The Brood: Just BE NORMAL

Just when I think I’ve got everyone convinced that I am a normal, competent adult, something happens to make my mask slip. 

Last week I was put in the unenviable position of having to handle a difficult school meeting about one of my neurodivergent teenage children immediately after my yearly physical and a week before my period.  I showed up to the meeting, down several vials of blood, going on hour fifteen of fasting.  My brain does not handle low blood sugar well.

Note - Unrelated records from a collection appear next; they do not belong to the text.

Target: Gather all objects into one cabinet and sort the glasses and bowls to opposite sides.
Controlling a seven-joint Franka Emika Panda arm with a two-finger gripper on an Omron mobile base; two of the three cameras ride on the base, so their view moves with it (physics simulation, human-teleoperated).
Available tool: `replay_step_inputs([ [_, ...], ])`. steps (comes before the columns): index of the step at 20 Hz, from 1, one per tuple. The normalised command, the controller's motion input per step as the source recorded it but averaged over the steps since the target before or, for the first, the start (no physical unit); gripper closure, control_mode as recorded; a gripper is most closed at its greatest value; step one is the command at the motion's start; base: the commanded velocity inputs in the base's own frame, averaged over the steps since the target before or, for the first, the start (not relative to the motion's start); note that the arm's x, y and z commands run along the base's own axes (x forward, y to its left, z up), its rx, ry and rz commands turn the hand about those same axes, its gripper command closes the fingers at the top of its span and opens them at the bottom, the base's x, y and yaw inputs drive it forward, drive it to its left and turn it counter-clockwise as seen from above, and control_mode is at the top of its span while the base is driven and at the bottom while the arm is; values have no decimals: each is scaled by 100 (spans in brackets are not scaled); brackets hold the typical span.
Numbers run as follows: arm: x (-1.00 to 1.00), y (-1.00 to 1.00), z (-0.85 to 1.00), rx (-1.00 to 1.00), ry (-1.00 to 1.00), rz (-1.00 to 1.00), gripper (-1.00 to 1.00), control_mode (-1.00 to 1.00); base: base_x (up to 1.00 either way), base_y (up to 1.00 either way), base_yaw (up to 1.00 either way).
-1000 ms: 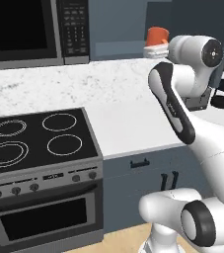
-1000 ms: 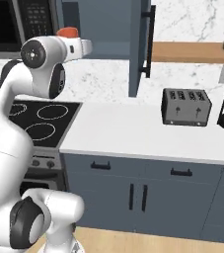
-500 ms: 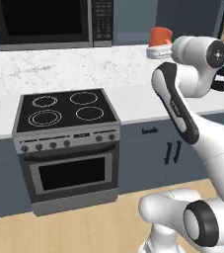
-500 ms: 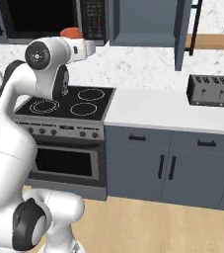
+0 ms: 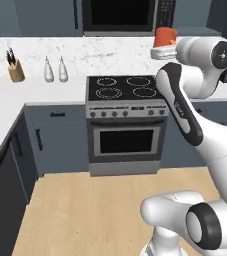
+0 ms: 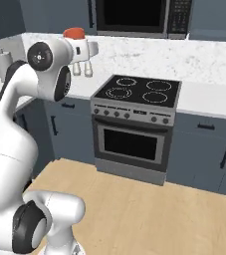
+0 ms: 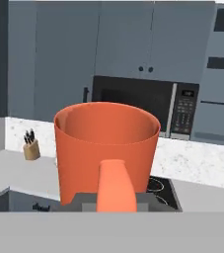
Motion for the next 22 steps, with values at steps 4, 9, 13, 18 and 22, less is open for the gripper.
replay_step_inputs([
  [4,0,0,0,0,0,0,100,100,-100,76,37],
  [9,0,0,0,0,0,0,100,100,-100,77,39],
  [13,0,0,0,0,0,0,100,100,-99,76,45],
  [18,0,0,0,0,0,0,100,100,-100,66,48],
  [22,0,0,0,0,0,0,100,100,-70,56,50],
])
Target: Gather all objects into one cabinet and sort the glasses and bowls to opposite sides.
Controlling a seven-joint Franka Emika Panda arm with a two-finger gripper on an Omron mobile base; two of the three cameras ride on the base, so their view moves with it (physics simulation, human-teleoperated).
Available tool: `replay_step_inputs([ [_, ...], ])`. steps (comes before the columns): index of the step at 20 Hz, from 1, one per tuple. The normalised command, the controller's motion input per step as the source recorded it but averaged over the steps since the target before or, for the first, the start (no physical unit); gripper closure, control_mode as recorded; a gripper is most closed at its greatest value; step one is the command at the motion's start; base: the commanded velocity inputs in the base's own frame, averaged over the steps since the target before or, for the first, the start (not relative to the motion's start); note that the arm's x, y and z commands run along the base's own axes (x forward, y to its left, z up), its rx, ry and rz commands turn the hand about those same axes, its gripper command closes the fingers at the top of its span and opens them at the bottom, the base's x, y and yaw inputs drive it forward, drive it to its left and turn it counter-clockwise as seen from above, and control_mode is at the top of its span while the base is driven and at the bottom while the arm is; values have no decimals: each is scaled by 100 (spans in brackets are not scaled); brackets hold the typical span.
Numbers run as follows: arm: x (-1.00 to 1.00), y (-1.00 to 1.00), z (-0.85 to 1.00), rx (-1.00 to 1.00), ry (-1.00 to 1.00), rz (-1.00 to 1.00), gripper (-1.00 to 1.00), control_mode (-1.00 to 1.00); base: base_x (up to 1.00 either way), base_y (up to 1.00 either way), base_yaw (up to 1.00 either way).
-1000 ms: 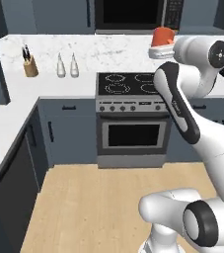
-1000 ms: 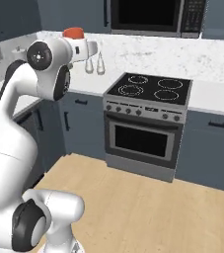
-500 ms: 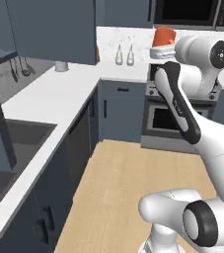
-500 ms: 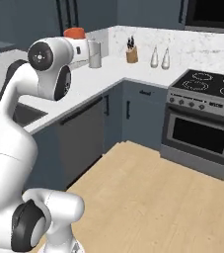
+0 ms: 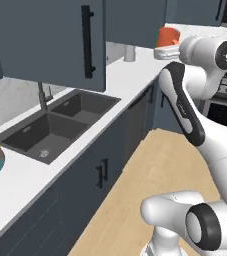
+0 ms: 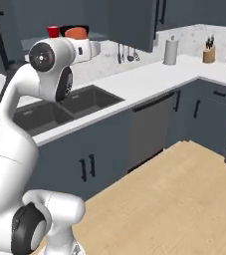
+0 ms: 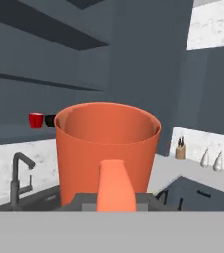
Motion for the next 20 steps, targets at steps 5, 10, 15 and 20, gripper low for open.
replay_step_inputs([
  [5,0,0,0,0,0,0,100,100,-1,-13,58],
  [10,0,0,0,0,0,0,100,100,7,-74,51],
  [15,0,0,0,0,0,0,100,100,2,-96,38],
  [20,0,0,0,0,0,0,100,100,0,-91,33],
])
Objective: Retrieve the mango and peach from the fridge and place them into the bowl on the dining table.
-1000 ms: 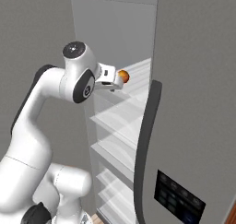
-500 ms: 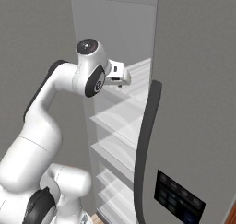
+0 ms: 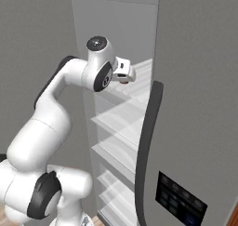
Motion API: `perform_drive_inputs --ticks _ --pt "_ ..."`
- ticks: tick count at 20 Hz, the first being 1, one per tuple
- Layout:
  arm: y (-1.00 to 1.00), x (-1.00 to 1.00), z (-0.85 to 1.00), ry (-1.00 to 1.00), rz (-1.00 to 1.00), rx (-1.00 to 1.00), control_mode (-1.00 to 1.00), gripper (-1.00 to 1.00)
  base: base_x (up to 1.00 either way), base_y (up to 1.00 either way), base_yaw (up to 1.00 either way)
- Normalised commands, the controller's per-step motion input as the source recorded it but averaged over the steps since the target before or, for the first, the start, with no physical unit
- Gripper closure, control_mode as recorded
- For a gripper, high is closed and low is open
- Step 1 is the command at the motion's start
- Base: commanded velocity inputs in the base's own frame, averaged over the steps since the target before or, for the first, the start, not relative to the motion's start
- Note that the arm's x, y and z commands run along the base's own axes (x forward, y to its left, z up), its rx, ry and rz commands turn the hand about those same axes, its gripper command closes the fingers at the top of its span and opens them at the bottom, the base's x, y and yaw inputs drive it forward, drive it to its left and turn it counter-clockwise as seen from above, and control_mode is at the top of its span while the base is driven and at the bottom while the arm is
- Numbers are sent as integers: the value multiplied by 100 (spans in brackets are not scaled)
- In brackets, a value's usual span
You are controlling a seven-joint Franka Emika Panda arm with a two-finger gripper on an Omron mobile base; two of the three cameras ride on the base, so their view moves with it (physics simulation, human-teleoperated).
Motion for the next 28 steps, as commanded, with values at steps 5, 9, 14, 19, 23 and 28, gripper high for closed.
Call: perform_drive_inputs --ticks 5,9,14,19,23,28 --pt "-3 36 0 0 1 2 -100 -100 0 0 0" --pt "-6 31 0 0 2 2 -100 -100 0 0 0" --pt "-5 33 -5 0 3 1 -100 -100 0 0 0" --pt "0 37 -15 0 2 0 -100 -100 0 0 0" --pt "-3 36 -14 0 3 0 -100 -100 0 0 0" --pt "-14 33 -9 0 2 1 -100 -100 0 0 0"
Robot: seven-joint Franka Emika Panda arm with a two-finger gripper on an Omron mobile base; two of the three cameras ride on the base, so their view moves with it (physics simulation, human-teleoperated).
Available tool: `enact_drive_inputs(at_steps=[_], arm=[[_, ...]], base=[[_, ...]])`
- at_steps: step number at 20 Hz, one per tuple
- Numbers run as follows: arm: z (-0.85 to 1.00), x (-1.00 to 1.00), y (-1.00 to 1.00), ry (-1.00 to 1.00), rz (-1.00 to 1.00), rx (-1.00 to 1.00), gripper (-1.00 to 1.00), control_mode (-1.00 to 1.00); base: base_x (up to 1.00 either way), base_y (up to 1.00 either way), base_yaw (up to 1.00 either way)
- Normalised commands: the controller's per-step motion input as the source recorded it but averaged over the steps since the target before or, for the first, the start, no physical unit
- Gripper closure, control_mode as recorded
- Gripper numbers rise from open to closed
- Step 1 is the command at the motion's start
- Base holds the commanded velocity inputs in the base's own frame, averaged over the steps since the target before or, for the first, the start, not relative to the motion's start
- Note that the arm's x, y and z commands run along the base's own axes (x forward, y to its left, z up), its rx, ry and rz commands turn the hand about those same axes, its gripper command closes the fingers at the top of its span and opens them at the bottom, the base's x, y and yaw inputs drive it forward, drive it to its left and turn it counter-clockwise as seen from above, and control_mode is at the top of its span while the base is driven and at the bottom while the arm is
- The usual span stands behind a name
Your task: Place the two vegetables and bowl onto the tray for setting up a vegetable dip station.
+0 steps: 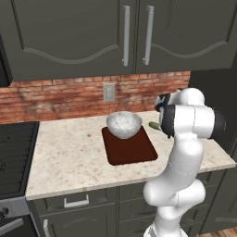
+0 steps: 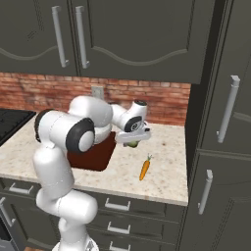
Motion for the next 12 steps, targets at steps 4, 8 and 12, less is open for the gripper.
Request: enact_drive_inputs(at_steps=[4, 8, 12], arm=[[0.45, -0.8, 0.07, 0.0, 0.02, 0.0, 1.0, -1.0], [0.25, -0.78, 0.0, -0.04, 0.03, 0.0, 1.0, -1.0], [0.05, -0.51, 0.11, -0.1, 0.1, 0.02, 1.0, -1.0]], base=[[0.0, 0.0, 0.0], [0.0, 0.0, 0.0], [0.0, 0.0, 0.0]])
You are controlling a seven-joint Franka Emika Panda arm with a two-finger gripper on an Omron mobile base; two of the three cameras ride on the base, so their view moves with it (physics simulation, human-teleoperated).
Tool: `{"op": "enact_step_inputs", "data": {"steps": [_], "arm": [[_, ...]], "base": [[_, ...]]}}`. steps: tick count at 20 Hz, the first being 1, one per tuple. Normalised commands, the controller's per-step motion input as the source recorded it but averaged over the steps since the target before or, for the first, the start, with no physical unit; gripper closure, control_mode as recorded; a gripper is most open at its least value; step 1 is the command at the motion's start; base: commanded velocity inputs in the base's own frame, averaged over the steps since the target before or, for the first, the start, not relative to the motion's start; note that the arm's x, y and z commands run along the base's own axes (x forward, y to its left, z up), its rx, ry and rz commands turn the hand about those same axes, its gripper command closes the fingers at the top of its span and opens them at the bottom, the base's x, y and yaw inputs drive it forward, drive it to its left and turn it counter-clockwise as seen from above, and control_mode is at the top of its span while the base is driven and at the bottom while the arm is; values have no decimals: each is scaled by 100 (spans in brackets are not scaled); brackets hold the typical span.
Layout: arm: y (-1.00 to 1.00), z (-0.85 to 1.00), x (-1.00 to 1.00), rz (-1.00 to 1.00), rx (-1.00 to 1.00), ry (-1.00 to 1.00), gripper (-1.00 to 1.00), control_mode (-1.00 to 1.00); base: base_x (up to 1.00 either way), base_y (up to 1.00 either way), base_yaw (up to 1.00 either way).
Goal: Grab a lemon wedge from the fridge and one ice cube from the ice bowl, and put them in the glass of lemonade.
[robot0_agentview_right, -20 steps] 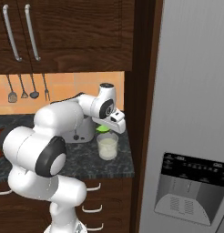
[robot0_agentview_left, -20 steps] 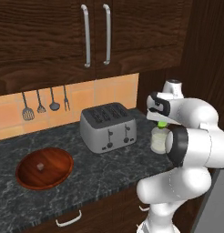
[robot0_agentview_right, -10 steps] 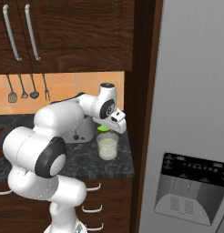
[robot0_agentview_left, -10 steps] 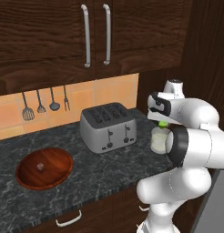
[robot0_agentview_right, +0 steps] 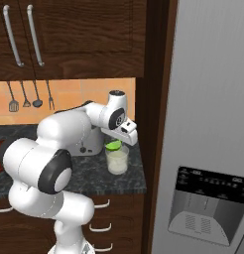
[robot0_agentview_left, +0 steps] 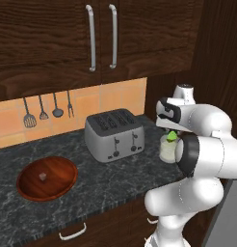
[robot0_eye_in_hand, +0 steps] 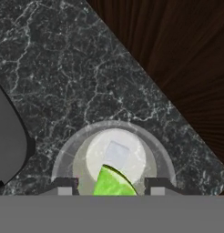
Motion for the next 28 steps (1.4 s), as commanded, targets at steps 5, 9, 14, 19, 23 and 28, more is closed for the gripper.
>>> {"op": "enact_step_inputs", "data": {"steps": [5,9,14,19,23,28], "arm": [[0,0,0,0,0,0,-100,-100],[0,0,-6,0,0,-1,-100,-100],[2,3,-24,0,0,-5,-100,-100],[5,0,-47,0,0,-9,-100,-100],[29,1,-70,1,0,-12,-100,-100],[29,0,-90,14,0,-4,-100,-100]], "base": [[0,0,0],[0,0,0],[0,0,0],[0,0,0],[0,0,0],[0,0,0]]}}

My brain also short-circuits upon being asked for the ten millionth time what my child’s diagnoses are, when they have not changed since he was seven. 

I hate these meetings. 

So, long story short, I make it through the meeting, hands shaking violently, explaining with feigned calm that, yes, I am aware that my child struggles with a, b, and c.  This is not surprising, you see, since a, b, and c are standard-issue challenges for someone with his diagnoses. What diagnoses? The ones recorded in the folder immediately in front of you, I assume, but sure, I’ll repeat them…  and so on, for thirty agonizing minutes. Once again, I manage to wrench the most meager of accommodations out of the clenching hands of the Institution. I thank everyone for their time and head for the door, hoping for a clean escape–at which point I get hit by a wave of migraine aura and dizziness and adrenaline. 

My knees buckle and, with that, I start sobbing. Loudly. In a conference room filled with school administrators. Thus confirming, I’m sure, the suspicions of all: that as odd and inconvenient as my child is to deal with, his mother is a full-fledged whack job.

It was a real “Drink your juice, Shelby,” moment. I was Shelby, and alas, I had no juice.

Fortunately, Ron was with me, and was able to hustle me from the building, drive me home, and supervise my breakdown until the DoorDash man arrived with my smoothie. 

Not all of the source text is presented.